For really fast PRBS, we run multiple wide generators in parallel

Well that's great, but what if we want to go even faster like in a PRBS for a 40G link with an SFI5 interface, and still be able to make timing. It all comes down to one sentance at the heart of the explanation. A sub-sampled PRBS has the same pattern, but with a phase shift. So if a PRBS stream was going by and you only grabbed every other bit and checked the pattern, you would find you have the same pattern, but you would be at a different point in the pattern. If you take every 3rd bit, or every 57th bit, still the same thing. So what that means is we can run several smaller PRBS generators in parallel, and along as we get the alignment right, they will mux to a higher bit rate PRBS of the same pattern.

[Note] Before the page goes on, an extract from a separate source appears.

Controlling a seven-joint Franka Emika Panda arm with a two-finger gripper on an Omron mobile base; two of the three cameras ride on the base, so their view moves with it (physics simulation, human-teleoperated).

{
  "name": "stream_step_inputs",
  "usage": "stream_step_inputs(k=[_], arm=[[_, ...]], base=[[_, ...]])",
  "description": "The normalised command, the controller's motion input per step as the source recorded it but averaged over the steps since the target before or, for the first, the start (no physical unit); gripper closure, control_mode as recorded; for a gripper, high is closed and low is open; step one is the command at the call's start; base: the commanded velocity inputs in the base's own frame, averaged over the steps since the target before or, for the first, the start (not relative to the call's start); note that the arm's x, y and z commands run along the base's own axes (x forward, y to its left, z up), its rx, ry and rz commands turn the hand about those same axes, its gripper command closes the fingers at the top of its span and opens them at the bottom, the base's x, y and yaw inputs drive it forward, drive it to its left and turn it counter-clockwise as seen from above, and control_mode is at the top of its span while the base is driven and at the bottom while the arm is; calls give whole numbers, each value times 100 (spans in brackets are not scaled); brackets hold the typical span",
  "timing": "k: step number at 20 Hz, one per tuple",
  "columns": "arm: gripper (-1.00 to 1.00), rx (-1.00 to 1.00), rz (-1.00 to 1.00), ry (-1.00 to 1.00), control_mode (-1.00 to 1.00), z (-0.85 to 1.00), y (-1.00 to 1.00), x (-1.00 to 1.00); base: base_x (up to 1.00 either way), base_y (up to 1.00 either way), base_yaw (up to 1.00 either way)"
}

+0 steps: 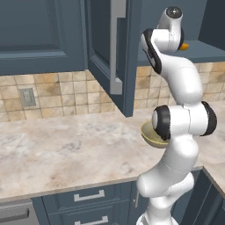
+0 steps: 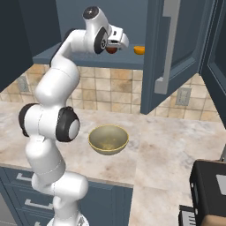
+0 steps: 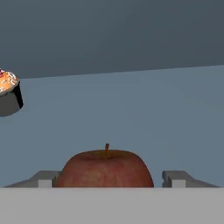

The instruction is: Open the cabinet. Pick the orange and apple from the cabinet and place them into the bowl. Then close the cabinet.

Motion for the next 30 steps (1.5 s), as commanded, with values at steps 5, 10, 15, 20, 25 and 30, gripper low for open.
stream_step_inputs(k=[5,10,15,20,25,30], arm=[[100,-1,0,0,-100,-40,-2,-17],[100,0,0,-8,-100,-4,0,-29],[100,4,0,-22,-100,0,-15,-100],[100,9,0,-22,-100,0,-26,-100],[100,9,-2,0,-100,20,-30,-100],[100,0,-1,17,-100,36,-3,-100]], base=[[0,0,0],[0,0,0],[0,0,0],[0,0,0],[0,0,0],[0,0,0]])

To begin, we build an 8 bit PRBS generator. This time I'm going to put in a few patterns with a pattern select. Athough we only need 8 bits in the output, we need up to 31 bits of state so the internals are running wider.

module tx_prbs_8 
  (
   // Outputs
   o_prbs_data,
   // Inputs
   i_clk, i_ld_data_15, i_ld_data_23, i_ld_data_31, i_ld_data_7,
   i_load, prbs_select
   );

   localparam WIDTH = 8;
   input              i_clk; 
   input [31:0]       i_ld_data_15, i_ld_data_23, i_ld_data_31, i_ld_data_7; 
   output [WIDTH-1:0] o_prbs_data; 
   input               i_load;
   input [1:0]               prbs_select;


   reg                       load;
   reg [31:0]               prbs_data_15, prbs_data_23, prbs_data_31, prbs_data_7, d;
   reg [WIDTH-1:0]    o_prbs_data;

   always @ (posedge i_clk)
     begin
        load <= i_load; //buffer for fanout
        if (load)
          begin
             prbs_data_15 <= i_ld_data_15;
             prbs_data_23 <= i_ld_data_23;
             prbs_data_31 <= i_ld_data_31;
             prbs_data_7 <= i_ld_data_7;
          end
        else
          begin
             d = prbs_data_15;
             repeat (WIDTH) d = {d,d[14]^d[13]};
             prbs_data_15 <= d;
             d = prbs_data_23;
             repeat (WIDTH) d = {d,d[22]^d[17]};
             prbs_data_23 <= d;
             d = prbs_data_31;
             repeat (WIDTH) d = {d,d[30]^d[27]};
             prbs_data_31 <= d;
             d = prbs_data_7;
             repeat (WIDTH) d = {d,d[6]^d[5]};
             prbs_data_7 <= d;
          end
        case (prbs_select)
          0: o_prbs_data <= prbs_data_7[WIDTH-1:0];
          1: o_prbs_data <= prbs_data_15[WIDTH-1:0];
          2: o_prbs_data <= prbs_data_23[WIDTH-1:0];
          3: o_prbs_data <= prbs_data_31[WIDTH-1:0];
        endcase // case(prbs_select)
        
     end// @ (posedge clk)
endmodule // tx_prbs_8

Great, but now we have to instantiate 16 of them, and have their phase be interleaved to match the SFI5 interleaving pattern. Using 8 bits per channel to be handed to the SERDES, and 16 channels, means we need 512 bits of PRBS per clock. For the initialization, we start with a non-zero number and then run it through a PRBS geneator 512 times. Since the output never changes, synthesis will optimize this away. prbs_init_7, prbs_init_15, prbs_init_23, prbs_init_31 are the 4 initial values we use to preset the 16 PRBS generators to be synced up/interleaved to give a full speed (40Gbs) pattern. The next step is to stripe the data across the generators. This is done in a for loop. The outputs are in the form prbs_f_ld_7, where the f is the generator number, and the 7 is the pattern type. Although there's a bunch of code, again, it never changes so it should synthesis to nothing. Finally the 16 PRBS generators are instantiated with their 4 initial values for the 4 patterns.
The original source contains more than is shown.